Tesoros Custodiados en su Interior
Si el exterior es un libro de historia arquitectónica, el interior alberga un patrimonio artístico de considerable valor, aunque su acceso representa el mayor desafío para los interesados. La planta del templo es de una sola nave, con muros ligeramente convergentes y cubierta con bóveda de cañón, reforzada por arcos torales que definen los tramos. A esta nave principal se le añadieron posteriormente capillas laterales que casi conforman una segunda nave paralela. A pesar de las reformas, aún se conservan vestigios de su pasado románico. Entre ellos destaca una rústica pero auténtica pila bautismal de granito, concebida para el rito por inmersión, y un pie de altar del siglo XIII, formado por piedras labradas. Estos elementos contrastan con la pieza central del presbiterio: el altar mayor barroco de 1760. En su centro, una hornacina acoge la imagen de San Pedro, una talla policromada considerada por muchos como una de las mejores del Valle de Arán. Otro de los tesoros más significativos es un panel pictórico del siglo XVII, un óleo sobre tabla que narra con detalle escenas de la Pasión de Cristo, una obra de gran calidad artística. También se encuentra una imagen de San Juan y, según algunas reseñas, una vitrina con una colección de esculturas religiosas en madera de boj.
La Experiencia del Visitante: Entre la Admiración y la Dificultad
Aquí es donde el análisis de la Iglesia de Sant Pere de Gessa se vuelve complejo. Por un lado, su valor histórico, arquitectónico y artístico es innegable. Las vistas desde su emplazamiento elevado son magníficas y el edificio en sí es un punto de interés fotogénico y cultural dentro del patrimonio del Valle de Arán. Es, sin duda, un lugar que merece una visita para cualquier persona interesada en el arte sacro y la historia de los Pirineos.
Sin embargo, el principal punto negativo, reiterado constantemente por numerosos visitantes, es la dificultad para acceder a su interior. La iglesia permanece cerrada la mayor parte del tiempo, lo que genera frustración entre quienes se acercan con la esperanza de contemplar los tesoros que guarda. Las reseñas son unánimes en este aspecto: es muy probable encontrar las puertas cerradas sin previo aviso, limitando la experiencia a la contemplación de su exterior. Esta falta de accesibilidad es un inconveniente significativo que los potenciales visitantes deben tener muy en cuenta al planificar su ruta.
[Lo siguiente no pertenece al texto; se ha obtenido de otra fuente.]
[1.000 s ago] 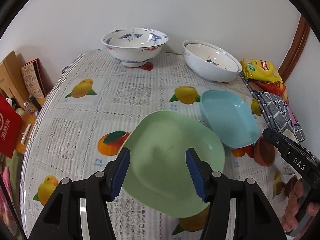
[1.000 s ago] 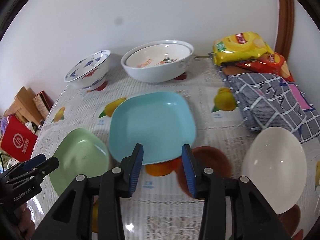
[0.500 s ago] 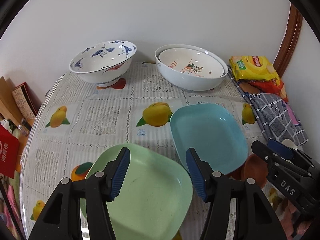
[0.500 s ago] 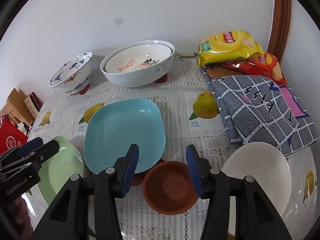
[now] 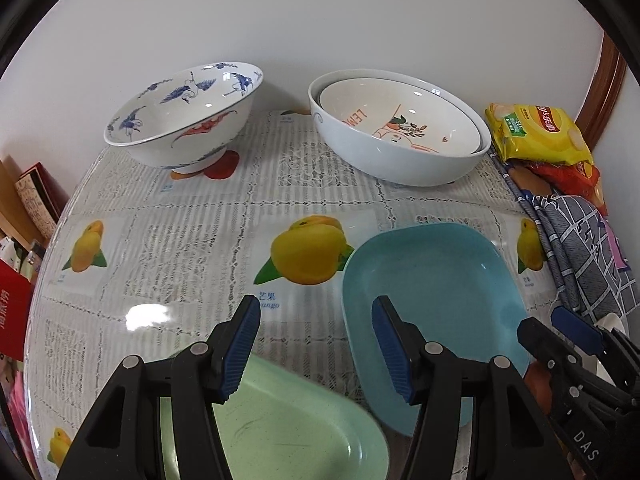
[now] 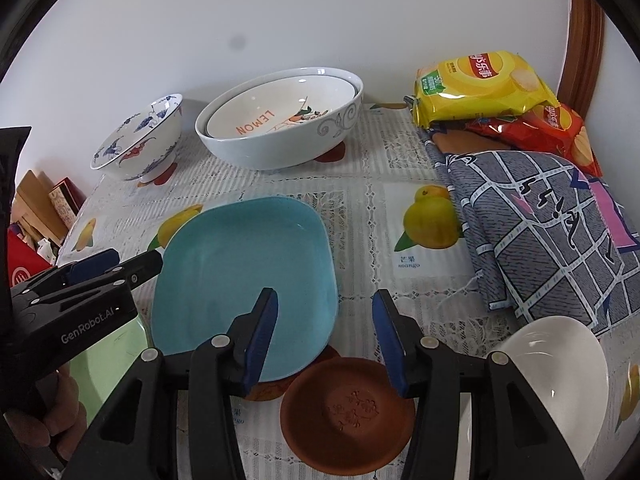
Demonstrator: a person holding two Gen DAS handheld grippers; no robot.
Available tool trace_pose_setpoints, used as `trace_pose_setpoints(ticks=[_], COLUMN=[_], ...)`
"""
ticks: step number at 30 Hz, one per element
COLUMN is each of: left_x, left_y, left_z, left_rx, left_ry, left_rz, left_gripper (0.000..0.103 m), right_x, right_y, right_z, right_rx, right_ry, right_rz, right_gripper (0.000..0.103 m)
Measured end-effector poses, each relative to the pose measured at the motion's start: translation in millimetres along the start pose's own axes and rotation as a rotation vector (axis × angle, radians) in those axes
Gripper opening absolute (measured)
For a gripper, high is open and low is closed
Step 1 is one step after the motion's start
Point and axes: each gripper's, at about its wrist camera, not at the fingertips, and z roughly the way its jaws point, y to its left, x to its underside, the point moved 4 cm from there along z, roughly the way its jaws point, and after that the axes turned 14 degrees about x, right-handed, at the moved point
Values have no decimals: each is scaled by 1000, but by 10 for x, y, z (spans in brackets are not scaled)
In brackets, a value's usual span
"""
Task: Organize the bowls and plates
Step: 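Move both grippers to the rim of the light blue plate, then close both grippers on the rim of the light blue plate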
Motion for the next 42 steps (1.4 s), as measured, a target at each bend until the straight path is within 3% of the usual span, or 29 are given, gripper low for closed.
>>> trace_pose_setpoints(ticks=[5,15,17,24,31,42], left_x=[-16,41,61,130,96,119], left_y=[-41,-48,-30,-44,-104,-162], left_z=[165,353,363,423,301,-273], left_rx=[-2,5,15,83,103,121], left_ry=[52,77,76,86,47,-7], left_rz=[7,9,-3,-13,5,4], left_gripper=[56,56,55,17,12,12], right_x=[-3,36,58,83,45,18], right_y=[27,77,97,125,38,18], right_z=[79,231,274,329,265,-283], right_rx=[-10,-8,-10,12,18,1], right_ry=[14,43,62,60,24,-42], right_rz=[-2,1,3,17,60,76], right_gripper=[49,48,42,11,6,6])
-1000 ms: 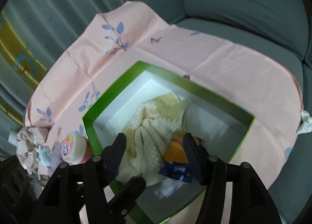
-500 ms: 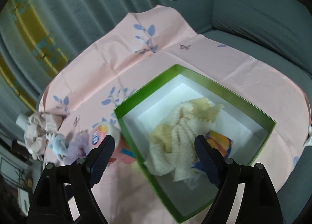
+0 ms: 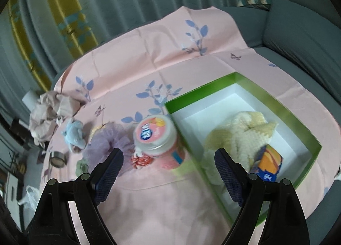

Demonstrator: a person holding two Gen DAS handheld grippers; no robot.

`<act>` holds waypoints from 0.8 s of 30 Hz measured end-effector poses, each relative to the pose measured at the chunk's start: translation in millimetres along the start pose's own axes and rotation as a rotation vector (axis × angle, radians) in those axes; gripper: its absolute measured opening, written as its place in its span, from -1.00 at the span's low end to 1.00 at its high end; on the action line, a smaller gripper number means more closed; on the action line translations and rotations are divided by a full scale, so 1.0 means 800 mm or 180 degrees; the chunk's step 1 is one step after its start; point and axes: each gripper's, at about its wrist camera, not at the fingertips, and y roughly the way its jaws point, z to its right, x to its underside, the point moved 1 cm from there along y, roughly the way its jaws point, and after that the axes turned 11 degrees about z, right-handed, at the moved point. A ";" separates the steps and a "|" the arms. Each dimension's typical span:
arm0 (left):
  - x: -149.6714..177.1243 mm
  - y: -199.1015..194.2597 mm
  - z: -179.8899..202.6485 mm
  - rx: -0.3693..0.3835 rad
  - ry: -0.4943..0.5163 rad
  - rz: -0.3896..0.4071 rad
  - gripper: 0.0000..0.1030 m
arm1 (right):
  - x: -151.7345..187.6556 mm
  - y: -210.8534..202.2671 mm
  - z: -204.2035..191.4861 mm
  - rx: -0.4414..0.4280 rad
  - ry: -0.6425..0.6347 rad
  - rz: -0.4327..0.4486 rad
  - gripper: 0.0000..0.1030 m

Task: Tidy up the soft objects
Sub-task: 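Move the right tool back to the purple mesh bath puff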

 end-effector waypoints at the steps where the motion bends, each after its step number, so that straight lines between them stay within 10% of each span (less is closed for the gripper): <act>1: 0.001 0.002 -0.008 -0.0062 -0.0012 0.0025 0.76 | 0.002 0.003 -0.005 0.0006 -0.0040 -0.0015 0.71; 24: 0.005 0.025 -0.114 -0.0447 -0.0761 -0.0226 0.72 | 0.037 0.036 -0.082 -0.0590 -0.0102 -0.0342 0.71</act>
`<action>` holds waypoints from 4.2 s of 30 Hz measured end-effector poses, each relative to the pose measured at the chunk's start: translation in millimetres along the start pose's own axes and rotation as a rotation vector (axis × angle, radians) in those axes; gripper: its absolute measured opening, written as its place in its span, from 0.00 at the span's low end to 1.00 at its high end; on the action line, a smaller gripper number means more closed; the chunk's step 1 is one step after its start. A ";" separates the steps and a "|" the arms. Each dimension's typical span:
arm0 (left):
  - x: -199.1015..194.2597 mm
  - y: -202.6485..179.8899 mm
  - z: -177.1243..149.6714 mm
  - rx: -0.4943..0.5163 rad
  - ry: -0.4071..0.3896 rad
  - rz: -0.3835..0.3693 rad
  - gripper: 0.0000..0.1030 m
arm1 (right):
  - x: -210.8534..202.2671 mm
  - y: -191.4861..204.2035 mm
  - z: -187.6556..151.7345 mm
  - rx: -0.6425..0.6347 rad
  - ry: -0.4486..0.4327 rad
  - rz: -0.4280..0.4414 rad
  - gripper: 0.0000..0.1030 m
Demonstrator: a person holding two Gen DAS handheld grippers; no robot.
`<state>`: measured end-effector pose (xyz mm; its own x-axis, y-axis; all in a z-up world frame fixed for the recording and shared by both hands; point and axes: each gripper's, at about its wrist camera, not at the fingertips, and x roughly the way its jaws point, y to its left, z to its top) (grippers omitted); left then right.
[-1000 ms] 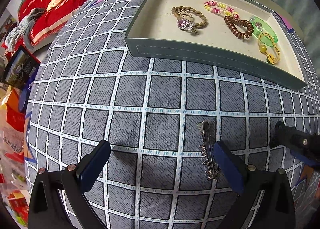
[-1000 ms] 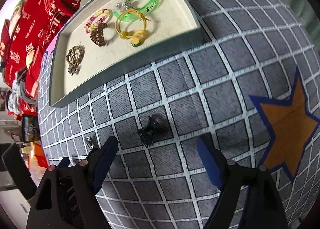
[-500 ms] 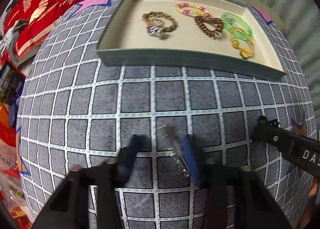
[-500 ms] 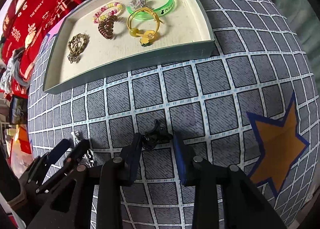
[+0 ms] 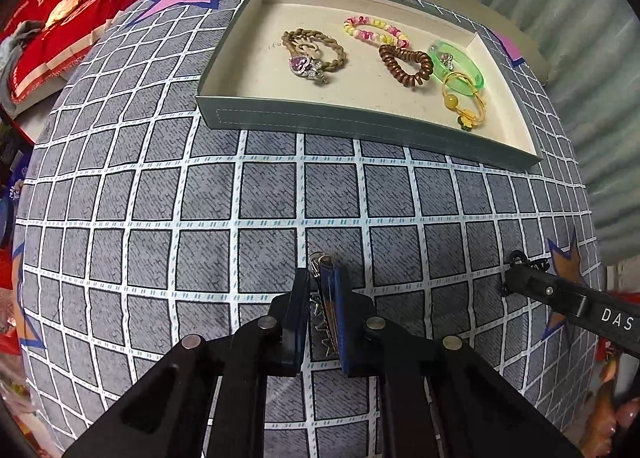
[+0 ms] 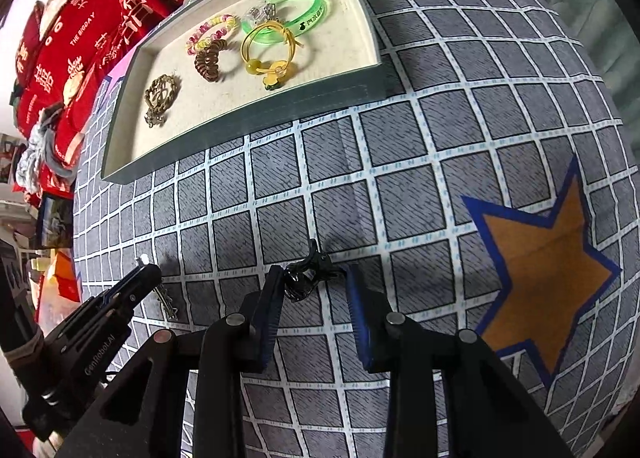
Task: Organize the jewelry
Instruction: 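Carry both clips into the tray and open the right tool to release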
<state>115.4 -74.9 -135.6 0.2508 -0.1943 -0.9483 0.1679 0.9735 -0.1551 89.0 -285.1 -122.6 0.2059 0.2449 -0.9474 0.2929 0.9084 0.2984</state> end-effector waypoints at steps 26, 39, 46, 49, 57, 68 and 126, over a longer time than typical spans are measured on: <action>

Iglesias y Horarios de Misas: La Clave para la Visita
Dada la situación, la única vía relativamente segura para poder acceder al interior del templo parece ser durante la celebración de la liturgia. La información disponible, aunque no está actualizada oficialmente y proviene de experiencias de visitantes de hace algunos años, sugiere que se celebra misa los domingos y festivos. El horario de misas en Gessa solía ser a las 18:00 horas. Es fundamental subrayar que este horario debe ser considerado como orientativo. Se recomienda encarecidamente a quienes deseen visitar la iglesia románica por dentro que intenten confirmar esta información con fuentes locales, ya sea en la oficina de turismo de Naut Aran o preguntando a los residentes de Gessa, para evitar desplazamientos en vano. Asistir a la celebración puede ser, por tanto, la única oportunidad para que el público general pueda admirar la pila bautismal, el retablo barroco y la aclamada talla de San Pedro.